**WORK TO BE COMPLETED:** Find the word "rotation" in the data below and copy each line that holds it.
--- INPUT RECORDS ---
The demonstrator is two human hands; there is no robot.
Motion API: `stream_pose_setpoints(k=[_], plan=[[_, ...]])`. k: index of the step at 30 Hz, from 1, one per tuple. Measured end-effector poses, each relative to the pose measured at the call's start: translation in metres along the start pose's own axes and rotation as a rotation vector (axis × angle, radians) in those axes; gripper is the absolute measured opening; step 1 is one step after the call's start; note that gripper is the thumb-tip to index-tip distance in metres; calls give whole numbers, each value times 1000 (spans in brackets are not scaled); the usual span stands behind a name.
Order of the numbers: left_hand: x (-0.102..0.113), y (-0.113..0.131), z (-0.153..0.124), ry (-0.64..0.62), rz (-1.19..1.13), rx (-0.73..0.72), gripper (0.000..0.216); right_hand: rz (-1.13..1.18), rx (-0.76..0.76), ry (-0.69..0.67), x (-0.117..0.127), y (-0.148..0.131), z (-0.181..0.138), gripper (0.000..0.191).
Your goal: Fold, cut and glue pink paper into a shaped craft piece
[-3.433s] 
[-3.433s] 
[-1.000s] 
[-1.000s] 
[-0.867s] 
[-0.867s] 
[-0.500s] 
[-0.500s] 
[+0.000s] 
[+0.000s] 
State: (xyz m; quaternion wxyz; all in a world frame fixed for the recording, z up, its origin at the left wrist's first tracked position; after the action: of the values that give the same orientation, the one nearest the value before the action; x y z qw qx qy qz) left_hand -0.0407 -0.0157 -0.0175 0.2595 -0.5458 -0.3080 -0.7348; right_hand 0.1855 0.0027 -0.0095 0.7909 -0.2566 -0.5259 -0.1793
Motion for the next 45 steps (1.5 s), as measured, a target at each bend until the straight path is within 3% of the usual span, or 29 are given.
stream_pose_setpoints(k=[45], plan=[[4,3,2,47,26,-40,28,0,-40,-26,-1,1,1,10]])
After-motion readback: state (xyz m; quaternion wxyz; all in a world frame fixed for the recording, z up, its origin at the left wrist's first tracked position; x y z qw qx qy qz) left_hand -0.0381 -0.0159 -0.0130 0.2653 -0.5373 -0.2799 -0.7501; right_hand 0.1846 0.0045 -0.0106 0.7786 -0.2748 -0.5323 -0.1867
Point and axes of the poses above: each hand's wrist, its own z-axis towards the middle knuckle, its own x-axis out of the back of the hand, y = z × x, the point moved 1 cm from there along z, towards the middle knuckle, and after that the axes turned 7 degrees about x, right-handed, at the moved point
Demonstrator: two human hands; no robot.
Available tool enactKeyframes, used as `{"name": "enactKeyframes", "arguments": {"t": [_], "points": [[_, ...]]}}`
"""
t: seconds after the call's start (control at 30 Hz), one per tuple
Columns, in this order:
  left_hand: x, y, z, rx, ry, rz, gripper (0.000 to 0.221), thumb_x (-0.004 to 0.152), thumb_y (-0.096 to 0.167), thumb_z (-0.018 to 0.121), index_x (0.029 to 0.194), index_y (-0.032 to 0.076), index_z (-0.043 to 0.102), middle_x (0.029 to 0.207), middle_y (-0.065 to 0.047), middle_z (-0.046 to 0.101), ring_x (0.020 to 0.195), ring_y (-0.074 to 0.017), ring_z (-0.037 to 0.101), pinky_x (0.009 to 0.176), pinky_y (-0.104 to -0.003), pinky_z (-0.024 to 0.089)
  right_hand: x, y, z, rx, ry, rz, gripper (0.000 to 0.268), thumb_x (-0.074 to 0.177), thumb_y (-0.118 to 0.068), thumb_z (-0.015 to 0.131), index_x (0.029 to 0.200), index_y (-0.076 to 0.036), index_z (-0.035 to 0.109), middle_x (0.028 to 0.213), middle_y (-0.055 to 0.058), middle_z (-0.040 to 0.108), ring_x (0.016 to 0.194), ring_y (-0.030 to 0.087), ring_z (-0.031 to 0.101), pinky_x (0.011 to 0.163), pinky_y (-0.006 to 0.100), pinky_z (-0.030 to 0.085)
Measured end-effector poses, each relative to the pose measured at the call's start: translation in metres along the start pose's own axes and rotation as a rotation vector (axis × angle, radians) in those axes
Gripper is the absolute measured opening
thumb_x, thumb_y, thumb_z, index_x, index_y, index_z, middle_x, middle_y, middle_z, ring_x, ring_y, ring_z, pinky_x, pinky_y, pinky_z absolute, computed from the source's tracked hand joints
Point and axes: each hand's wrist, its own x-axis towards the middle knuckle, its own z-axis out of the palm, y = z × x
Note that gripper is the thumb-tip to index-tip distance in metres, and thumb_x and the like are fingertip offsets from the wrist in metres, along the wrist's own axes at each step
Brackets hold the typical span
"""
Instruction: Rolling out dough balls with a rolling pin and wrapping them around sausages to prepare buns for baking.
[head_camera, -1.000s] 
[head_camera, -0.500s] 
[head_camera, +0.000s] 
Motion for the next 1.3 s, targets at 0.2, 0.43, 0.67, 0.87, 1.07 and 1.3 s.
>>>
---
**ANSWER FOR THE TASK:**
Motion API: `stream_pose_setpoints(k=[_], plan=[[_, ...]])`. k: index of the step at 30 Hz, from 1, one per tuple. Measured end-effector poses, each relative to the pose measured at the call's start: translation in metres along the start pose's own axes and rotation as a rotation vector (axis × angle, radians) in those axes; gripper is the absolute measured opening; step 1 is one step after the call's start; note that gripper is the thumb-tip to index-tip distance in metres; calls give whole numbers, each value times 1000 (spans in brackets are not scaled); the usual span stands behind a name.
Measured end-effector poses, each relative to the pose measured at the call's start: translation in metres along the start pose's own axes and rotation as a rotation vector (axis × angle, radians) in those axes

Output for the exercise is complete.